落ち込みつつも男女別の出席番号の順の席に座り、小学校の給食を一段階豪華にしたようなプレートを前に手を合わせる。
「いただきまーす」
挨拶の号令があり、皆一斉に箸を持つ。教師達も席に着くと皆は思い思いにお喋りに花を咲かせるが、僕は誰とも話せずに周りに大勢居るのに一人で食べ進める。
「化野さんってお箸持つの下手ね」
向かいの席の涼木が話しかけてきた。
「……元々左利きだから、まだ慣れてないんだ」
「へぇー? 左手使えないの?」
「…………細かい作業はできない」
「ふーん? カワイソ」
ムカつく。味噌汁でもかけてやったらスッキリするかな、流石にそんなことはしないけど。

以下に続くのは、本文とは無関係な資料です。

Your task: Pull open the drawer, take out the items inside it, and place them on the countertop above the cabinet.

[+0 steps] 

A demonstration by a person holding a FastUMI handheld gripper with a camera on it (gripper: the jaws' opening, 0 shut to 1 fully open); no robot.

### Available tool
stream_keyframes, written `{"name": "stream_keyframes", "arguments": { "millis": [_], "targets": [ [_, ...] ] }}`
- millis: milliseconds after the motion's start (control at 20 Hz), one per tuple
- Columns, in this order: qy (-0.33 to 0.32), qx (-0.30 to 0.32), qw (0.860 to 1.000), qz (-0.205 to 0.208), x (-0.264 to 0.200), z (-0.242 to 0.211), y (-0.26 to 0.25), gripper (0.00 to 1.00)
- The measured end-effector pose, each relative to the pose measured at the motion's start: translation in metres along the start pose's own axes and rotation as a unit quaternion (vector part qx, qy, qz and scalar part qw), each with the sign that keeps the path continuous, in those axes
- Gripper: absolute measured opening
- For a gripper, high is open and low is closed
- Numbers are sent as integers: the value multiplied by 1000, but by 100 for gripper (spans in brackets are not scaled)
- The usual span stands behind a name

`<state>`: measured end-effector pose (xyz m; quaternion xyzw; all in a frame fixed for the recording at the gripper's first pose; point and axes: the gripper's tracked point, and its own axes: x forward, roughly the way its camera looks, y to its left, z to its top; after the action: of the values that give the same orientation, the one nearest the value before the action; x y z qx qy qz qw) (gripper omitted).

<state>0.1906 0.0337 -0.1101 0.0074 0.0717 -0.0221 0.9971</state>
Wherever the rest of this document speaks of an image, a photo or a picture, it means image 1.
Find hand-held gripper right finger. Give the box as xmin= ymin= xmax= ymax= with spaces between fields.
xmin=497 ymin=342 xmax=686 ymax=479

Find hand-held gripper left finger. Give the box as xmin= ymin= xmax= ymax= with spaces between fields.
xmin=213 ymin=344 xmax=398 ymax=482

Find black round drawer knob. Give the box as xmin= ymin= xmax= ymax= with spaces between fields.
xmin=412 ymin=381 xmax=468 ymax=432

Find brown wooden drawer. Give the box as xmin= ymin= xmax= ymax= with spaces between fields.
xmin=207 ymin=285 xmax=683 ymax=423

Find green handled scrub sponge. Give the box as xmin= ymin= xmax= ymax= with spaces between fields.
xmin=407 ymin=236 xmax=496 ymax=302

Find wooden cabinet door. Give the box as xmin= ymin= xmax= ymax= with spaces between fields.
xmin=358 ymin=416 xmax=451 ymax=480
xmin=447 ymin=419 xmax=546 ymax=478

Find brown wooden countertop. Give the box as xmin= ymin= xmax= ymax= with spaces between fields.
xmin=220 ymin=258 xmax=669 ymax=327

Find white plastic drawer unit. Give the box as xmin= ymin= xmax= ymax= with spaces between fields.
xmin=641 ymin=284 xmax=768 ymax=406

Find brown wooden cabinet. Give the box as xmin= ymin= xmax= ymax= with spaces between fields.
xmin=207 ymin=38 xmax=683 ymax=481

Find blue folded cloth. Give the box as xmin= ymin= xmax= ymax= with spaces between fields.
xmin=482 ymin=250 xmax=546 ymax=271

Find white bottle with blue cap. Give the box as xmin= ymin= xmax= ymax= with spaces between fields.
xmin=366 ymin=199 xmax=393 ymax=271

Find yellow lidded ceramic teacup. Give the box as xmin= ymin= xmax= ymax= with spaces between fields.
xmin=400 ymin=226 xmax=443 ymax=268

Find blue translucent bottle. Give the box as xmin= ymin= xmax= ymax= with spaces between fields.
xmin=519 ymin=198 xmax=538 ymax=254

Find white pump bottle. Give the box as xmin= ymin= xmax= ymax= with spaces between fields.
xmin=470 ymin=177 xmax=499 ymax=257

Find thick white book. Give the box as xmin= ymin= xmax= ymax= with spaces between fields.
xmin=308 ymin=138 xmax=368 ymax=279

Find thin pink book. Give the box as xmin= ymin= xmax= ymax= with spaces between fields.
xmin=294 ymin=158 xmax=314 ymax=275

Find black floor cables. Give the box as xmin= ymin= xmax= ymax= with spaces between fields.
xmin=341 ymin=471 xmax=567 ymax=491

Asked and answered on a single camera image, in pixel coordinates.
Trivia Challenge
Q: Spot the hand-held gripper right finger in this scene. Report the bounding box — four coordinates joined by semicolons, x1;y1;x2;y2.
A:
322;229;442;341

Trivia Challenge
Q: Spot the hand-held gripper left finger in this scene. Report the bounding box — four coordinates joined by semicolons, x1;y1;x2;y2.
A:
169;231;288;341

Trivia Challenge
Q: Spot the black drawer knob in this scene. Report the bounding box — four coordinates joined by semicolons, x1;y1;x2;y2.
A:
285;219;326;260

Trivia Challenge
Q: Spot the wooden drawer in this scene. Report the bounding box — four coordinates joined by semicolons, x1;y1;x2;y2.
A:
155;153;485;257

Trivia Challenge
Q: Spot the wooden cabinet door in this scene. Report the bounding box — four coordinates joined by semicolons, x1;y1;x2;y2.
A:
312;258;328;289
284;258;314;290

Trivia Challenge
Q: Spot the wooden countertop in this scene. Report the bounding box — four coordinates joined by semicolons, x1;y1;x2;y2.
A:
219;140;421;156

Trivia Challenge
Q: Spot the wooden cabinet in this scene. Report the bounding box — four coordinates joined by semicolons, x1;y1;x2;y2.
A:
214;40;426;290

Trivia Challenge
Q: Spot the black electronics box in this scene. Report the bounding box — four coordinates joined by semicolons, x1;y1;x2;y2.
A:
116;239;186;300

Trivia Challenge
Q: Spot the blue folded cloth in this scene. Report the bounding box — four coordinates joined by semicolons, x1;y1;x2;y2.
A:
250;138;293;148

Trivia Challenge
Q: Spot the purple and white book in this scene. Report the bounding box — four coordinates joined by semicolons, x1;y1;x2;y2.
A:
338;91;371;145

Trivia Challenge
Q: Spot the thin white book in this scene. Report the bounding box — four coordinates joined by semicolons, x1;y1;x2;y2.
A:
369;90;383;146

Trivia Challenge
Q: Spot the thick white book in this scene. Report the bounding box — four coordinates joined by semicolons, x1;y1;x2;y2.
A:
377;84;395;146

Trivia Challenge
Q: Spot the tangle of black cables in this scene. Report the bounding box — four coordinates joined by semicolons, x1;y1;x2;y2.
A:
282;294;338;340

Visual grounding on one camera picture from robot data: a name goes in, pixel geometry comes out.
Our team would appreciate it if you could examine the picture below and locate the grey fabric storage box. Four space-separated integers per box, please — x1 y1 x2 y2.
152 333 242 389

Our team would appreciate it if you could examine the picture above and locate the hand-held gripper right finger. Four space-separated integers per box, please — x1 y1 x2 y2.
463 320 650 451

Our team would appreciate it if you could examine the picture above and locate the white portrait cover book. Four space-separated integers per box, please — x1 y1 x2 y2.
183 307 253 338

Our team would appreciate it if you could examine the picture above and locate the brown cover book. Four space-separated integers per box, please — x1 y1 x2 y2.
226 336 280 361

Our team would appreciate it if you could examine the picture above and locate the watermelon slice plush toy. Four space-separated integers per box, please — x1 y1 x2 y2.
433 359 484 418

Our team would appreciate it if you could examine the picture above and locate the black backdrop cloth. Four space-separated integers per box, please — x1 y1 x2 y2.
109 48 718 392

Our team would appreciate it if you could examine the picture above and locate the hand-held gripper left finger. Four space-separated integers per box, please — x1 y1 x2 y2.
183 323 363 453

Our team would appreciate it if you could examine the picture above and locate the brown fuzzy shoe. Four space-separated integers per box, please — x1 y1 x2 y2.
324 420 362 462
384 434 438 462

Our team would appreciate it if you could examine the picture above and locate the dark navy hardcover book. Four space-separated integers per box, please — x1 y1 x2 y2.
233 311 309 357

「髪全然濡れてないしお風呂の時居なかったけど、まさかお風呂入ってないの? きたなーい」
「入ったよ! 個別にしてもらっただけ」
「じゃあ遅れて来たのってドライヤーでも使ってたの? 自分勝手~」
「……毛質的にすぐ乾くんだよ」
ウィッグだとは知られたくない、寝ている間に外れないよう気を付けなければ。
「って言うか……研修の時、男子の中入ってってたよね。何? 化野さんってそんな見た目して男好き?」
「……君らが入れてくれなかったから研修やるために男子の方行ったんだよ。まぁ、君みたいな女よりは式見蛇みたいに素直な男の方が好きだよ」
「…………私、化野さんのために言ってるの。化野さん、怪我人だから男子に気にかけられるんだろうけど、それだけなのに好意なんかと勘違いしちゃったら大変でしょ? 焦げた顔なんか好きになる男の子居ないから、ちゃんと弁えてね」
父に頬を殴られて切った口内の傷に滲んだ血が噛む度に食事に混ざって、不味い。水で流し込んでもその不味さと痛みは消えない。
「……君は男を目の前にしたら自分を好きかどうかでしか見ないんだろうけど、僕はそんな自惚れ持ってないから、心配しないで」
わざとらしい微笑みが微かに歪む、苛立ちが混ざっている。
「弁えろって意味が分からない?」
「あぁ、ごめん、知らなかったよね。教えてあげる、僕みたいに男友達作れる女子もいるんだよ、ちゃんと覚えておいて」
「…………生意気」
涼木は今のところ手を出してきていないので安心して言い返せる。問題なく食事を終え、自由時間がやってきた。